> _TASK REQUIREMENTS_
Check every line of the material for the word "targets". Copy those that have it.
**********
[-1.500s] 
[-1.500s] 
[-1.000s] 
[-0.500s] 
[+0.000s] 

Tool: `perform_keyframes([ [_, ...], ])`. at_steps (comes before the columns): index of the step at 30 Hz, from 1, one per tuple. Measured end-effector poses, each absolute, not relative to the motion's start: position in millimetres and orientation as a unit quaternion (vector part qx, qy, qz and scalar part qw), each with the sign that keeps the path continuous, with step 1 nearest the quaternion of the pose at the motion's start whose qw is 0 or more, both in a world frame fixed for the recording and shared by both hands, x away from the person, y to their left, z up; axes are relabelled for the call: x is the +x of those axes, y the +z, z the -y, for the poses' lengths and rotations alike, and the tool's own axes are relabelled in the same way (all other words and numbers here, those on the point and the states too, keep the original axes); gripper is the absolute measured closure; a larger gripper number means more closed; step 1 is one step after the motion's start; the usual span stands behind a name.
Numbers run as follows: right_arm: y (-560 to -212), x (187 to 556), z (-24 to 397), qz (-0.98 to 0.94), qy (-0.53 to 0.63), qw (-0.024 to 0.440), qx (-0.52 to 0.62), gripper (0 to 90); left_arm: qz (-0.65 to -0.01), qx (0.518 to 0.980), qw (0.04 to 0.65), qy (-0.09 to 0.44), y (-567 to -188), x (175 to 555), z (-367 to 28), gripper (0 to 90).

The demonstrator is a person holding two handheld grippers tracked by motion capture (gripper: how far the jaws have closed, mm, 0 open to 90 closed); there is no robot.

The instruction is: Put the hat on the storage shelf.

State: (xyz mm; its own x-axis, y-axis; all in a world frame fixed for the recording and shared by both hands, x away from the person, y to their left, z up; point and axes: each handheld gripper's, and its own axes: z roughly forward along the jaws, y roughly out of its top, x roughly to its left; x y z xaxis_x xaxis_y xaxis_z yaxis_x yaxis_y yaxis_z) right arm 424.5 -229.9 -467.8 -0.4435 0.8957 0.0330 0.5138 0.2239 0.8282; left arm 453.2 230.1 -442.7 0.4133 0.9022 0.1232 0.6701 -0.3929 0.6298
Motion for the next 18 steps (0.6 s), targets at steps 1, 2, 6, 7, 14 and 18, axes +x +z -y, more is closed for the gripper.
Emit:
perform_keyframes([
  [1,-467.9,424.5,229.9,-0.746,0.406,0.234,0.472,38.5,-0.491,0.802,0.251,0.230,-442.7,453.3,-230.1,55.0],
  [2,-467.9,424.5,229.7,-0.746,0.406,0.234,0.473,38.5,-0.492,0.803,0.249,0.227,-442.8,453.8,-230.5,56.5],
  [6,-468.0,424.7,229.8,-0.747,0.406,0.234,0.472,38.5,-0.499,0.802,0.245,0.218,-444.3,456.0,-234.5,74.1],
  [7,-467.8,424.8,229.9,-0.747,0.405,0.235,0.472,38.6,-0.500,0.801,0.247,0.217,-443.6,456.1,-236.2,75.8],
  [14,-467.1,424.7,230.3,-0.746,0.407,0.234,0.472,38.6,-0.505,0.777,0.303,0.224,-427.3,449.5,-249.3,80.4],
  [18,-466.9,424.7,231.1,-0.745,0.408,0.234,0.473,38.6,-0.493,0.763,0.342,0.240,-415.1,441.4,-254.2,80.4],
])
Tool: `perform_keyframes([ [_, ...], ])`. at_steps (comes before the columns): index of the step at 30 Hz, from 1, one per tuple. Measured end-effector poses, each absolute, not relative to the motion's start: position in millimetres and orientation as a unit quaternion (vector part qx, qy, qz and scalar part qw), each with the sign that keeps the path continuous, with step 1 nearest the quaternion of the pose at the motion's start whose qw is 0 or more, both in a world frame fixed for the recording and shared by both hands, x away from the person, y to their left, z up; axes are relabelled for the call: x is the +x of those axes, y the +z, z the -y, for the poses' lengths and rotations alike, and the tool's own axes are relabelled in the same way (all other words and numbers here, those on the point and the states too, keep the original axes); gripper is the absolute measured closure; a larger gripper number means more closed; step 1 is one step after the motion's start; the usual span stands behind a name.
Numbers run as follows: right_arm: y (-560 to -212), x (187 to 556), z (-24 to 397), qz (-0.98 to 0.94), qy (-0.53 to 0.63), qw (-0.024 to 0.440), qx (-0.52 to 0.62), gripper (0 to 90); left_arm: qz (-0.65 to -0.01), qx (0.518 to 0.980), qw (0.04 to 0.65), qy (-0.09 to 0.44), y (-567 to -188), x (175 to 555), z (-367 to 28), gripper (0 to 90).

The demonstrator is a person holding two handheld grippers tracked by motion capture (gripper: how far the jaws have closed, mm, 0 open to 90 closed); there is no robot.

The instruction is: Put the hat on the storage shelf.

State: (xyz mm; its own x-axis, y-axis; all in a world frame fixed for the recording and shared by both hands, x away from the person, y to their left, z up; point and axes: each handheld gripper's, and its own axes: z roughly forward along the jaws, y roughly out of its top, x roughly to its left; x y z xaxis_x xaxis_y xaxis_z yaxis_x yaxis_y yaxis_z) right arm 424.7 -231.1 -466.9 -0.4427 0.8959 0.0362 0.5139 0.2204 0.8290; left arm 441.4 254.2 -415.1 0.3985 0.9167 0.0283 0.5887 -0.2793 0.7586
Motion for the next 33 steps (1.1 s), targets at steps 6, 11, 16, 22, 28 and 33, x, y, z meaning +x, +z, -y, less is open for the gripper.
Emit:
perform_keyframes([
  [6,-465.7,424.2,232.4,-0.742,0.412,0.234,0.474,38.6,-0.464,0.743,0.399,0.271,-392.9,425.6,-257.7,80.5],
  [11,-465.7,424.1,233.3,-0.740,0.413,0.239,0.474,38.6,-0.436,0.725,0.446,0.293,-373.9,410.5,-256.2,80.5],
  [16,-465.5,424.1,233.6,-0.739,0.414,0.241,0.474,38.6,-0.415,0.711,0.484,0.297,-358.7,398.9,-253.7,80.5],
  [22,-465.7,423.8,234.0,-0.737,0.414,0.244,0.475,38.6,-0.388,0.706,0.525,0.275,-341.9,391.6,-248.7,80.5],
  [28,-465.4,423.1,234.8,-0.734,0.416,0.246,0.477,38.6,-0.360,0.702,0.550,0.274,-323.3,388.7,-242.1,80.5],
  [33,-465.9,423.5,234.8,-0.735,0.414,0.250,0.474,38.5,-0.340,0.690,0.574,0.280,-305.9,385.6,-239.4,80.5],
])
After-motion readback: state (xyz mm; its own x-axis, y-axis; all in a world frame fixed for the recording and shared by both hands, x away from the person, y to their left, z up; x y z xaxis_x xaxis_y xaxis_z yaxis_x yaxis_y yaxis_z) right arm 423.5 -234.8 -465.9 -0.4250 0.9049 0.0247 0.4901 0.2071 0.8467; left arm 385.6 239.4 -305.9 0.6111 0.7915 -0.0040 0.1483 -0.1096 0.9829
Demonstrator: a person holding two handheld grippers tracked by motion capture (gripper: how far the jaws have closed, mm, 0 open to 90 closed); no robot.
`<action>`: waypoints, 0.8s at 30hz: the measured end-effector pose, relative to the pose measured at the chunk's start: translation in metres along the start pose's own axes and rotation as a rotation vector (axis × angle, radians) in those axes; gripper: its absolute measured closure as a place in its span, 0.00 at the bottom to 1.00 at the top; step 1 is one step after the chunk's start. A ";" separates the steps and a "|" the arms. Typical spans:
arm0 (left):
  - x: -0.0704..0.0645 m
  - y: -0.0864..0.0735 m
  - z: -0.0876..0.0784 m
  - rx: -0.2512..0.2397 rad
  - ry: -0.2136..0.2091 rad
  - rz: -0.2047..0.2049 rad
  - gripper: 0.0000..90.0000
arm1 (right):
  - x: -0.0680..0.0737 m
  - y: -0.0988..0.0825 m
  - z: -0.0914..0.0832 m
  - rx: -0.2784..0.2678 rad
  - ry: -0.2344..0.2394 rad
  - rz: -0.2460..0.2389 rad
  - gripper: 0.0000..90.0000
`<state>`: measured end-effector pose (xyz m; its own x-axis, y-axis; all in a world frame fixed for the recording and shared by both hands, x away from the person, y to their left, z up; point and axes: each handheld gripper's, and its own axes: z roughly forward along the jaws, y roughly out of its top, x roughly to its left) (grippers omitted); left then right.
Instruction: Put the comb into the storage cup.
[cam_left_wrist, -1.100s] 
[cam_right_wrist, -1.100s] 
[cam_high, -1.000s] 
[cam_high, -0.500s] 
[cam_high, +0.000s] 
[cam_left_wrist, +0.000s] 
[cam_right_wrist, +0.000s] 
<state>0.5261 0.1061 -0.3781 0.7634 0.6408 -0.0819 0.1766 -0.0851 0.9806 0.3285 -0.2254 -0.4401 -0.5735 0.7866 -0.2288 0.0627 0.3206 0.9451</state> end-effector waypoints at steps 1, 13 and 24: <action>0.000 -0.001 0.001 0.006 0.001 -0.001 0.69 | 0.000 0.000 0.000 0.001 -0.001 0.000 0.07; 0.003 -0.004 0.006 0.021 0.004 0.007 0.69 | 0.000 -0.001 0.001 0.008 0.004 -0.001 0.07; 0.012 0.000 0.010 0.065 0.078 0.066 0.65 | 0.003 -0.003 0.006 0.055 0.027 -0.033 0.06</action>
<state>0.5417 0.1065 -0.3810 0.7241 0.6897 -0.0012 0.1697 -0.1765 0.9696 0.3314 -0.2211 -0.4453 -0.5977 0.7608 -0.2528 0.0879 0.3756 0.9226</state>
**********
> _ANSWER SECTION_
Motion for the next 18 steps (0.6 s), targets at steps 1, 2, 6, 7, 14 and 18, axes +x +z -y, more is closed for the gripper.
Motion for the next 33 steps (1.1 s), targets at steps 6, 11, 16, 22, 28 and 33, x, y, z meaning +x, +z, -y, less is open for the gripper.

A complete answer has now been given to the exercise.